A partir de mi entrega de la semana pasada donde hablé de las enseñanzas de la música tales como promover la memoria, anticiparse a partir de una secuencia rítmica y así combatir el aburrimiento, varios colegas, familiares y estudiantes me interpelaron. Aunque en lo general concuerdan que no hay una relación causal y directa entre las canciones que uno escucha y los comportamientos que el ser humano despliega, no están del todo satisfechos con mi argumento de que la música es inocua o neutral. Todo esto vino a colación porque cuestioné el hecho de que el cabildo de Tijuana prohibió los narcocorridos por considerarlos que hacen una “apología del delito”. Sobre esto, hay tres puntos que quisiera reelaborar para continuar con el debate.
Primero, basado en eventos históricos y datos, sigo siendo escéptico de que prohibir un tipo de música tiene alguna efectividad para contrarrestar los inaceptables niveles de violencia que registra México. Lo idóneo sería exigirles a los gobiernos que planteen bien el problema del narco y la violencia e implementen programas y políticas públicas que funcionen. Su idea de prohibición es dar palos de ciego. “Se quieren lavar las manos”, complementó una estudiante de Teoría Social de la UAQ.
Segundo, concuerdo que la música es parte de la cultura, pero insistí en que la primera describe las anomalías de una sociedad. Así ha sido con otras expresiones artísticas como la literatura. Pese a ello, colegas y estudiantes me hicieron ver que no sólo es una cuestión descriptiva, la industria cultural, dicen, también “propone” sutilmente modelos a seguir a partir de imágenes y discursos con el afán de consumo. ¿Cuál es entonces la salida? Aquí fue donde apareció en boca de algunas colegas y estudiantes la palabra “concientización”. Pero, ¿cómo se cultiva esta capacidad? “Depende de tu educación”, me respondió un joven de la UAQ proveniente de Guerrero. Recordé entonces lo que algunos colegas nombran como la “educación moral”. Es decir, aquella que enseña a razonar lo que está bien o mal y sobre todo, cuáles son las consecuencias sociales de nuestras elecciones individuales. La cultura, dije, no es inamovible, podemos cambiarla.

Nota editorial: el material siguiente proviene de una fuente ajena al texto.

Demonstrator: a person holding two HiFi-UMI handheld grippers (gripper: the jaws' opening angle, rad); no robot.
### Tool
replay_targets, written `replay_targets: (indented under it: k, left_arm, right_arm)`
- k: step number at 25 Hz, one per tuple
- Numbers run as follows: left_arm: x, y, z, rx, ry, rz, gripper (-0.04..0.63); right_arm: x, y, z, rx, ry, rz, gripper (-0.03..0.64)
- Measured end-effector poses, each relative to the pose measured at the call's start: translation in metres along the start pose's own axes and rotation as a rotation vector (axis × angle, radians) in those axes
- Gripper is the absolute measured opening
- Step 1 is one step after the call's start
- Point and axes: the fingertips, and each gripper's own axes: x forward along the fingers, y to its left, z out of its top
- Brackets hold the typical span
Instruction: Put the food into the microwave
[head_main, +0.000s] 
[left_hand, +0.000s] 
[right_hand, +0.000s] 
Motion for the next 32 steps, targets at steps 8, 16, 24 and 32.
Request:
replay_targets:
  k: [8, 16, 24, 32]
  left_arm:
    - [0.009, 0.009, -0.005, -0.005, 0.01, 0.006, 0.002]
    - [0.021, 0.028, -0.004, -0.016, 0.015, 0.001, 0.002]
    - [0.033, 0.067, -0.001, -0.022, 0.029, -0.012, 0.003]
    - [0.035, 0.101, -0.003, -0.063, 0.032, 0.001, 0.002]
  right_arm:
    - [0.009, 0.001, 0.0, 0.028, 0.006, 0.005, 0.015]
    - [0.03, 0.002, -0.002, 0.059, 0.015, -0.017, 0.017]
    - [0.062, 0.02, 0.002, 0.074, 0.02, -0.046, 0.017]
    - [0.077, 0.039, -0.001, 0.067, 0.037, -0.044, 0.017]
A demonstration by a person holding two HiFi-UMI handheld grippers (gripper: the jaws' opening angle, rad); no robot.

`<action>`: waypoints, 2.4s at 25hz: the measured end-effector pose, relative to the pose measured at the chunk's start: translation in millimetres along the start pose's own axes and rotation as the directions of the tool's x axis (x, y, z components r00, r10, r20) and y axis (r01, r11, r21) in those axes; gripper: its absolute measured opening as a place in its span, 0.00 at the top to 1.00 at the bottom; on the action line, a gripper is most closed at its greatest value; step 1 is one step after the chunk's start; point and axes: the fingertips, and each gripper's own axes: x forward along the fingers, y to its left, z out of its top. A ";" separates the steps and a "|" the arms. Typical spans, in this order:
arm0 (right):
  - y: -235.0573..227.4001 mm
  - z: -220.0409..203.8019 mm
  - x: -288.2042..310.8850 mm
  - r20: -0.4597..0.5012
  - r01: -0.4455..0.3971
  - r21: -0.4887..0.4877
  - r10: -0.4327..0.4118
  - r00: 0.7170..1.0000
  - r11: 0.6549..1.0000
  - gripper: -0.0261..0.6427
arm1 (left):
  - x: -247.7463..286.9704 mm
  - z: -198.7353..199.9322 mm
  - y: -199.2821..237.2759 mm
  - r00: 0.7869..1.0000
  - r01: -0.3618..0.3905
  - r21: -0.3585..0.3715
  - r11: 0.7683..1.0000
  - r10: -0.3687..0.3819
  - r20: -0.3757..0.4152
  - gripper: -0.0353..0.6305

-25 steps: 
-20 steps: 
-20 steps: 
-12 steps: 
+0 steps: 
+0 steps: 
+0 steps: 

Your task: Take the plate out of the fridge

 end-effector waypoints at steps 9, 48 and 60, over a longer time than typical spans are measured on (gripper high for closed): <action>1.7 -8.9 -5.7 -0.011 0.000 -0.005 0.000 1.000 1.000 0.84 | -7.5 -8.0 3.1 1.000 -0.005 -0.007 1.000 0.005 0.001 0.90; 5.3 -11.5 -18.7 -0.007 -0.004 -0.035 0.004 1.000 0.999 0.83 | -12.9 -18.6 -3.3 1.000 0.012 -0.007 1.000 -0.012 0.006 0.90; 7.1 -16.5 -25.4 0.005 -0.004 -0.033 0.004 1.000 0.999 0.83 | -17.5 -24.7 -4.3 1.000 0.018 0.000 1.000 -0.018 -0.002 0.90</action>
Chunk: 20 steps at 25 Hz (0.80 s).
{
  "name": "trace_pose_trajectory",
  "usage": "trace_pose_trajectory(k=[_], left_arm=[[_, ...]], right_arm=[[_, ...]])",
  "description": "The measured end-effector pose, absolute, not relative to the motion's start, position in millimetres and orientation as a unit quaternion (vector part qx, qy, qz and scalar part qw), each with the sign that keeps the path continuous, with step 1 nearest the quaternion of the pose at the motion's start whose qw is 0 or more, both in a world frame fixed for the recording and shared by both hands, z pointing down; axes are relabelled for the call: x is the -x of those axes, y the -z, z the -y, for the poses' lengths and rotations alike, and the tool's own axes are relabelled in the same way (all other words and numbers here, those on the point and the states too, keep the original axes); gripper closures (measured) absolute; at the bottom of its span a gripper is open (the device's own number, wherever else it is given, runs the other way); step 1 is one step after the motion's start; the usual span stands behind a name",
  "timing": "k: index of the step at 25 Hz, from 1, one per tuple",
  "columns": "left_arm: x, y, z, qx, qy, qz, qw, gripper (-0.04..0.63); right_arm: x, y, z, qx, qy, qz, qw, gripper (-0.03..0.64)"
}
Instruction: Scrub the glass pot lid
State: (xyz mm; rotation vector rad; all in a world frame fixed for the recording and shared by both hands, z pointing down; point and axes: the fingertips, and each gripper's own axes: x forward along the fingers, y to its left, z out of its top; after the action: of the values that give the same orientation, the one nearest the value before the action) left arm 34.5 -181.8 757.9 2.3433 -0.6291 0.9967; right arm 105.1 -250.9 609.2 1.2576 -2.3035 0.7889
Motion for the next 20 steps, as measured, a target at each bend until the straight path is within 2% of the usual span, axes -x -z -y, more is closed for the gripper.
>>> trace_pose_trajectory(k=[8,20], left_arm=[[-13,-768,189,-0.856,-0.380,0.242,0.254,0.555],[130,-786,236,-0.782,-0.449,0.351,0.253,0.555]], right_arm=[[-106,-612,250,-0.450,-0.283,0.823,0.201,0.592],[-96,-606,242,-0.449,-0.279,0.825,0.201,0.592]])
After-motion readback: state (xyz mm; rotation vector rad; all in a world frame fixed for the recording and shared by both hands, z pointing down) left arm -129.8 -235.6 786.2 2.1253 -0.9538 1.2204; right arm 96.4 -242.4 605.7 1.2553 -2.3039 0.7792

Tercero, las y los lectores y yo coincidimos en que es evidente que la música tiene un poder y lo ejerce de una manera “misteriosa”. Por eso, requerimos los aportes de la neurociencia. Conocemos poco sobre la función que tiene la música en nuestra mente y cerebro y como a partir de ahí, construimos la sociedad. En este punto, los estudiantes hablaron de la relación entre música e “identidad” y de los sentimientos de “empoderamiento” que les provoca escuchar algunas rolas de Molotov, por ejemplo. Mi paciente maestro de guitarra, por su parte, ilustró este punto haciéndome ver que los himnos nacionales están escritos para exaltar emociones y sentimientos y que no en pocas ocasiones fueron tocados antes de alguna batalla.
Otro tema que surgió en el debate fue asumir que los narcocorridos “producían un efecto” aspiracional en las y los jóvenes del país y que estas “aspiraciones” poco o nada tienen que ver con estudiar. “Como no hay de otra, dediquémonos al narco y que la música avale socialmente lo que somos”. A esto, rebatí que ése no era un problema de la música, sino de falta de oportunidades, de cómo funcionan los gobiernos y de cómo las sociedades recompensan lo que asumen como valioso. “Es que profe, en mi pueblo, no se perdona ser pobre”, atajó un joven estudiante. Vaya reto. Pero sigamos debatiendo para combatir la “cultura de la violencia” y apreciar esa gran invención humana que es la combinación de sonidos, ritmos y melodía. Sigo pensando que son cosas diferentes.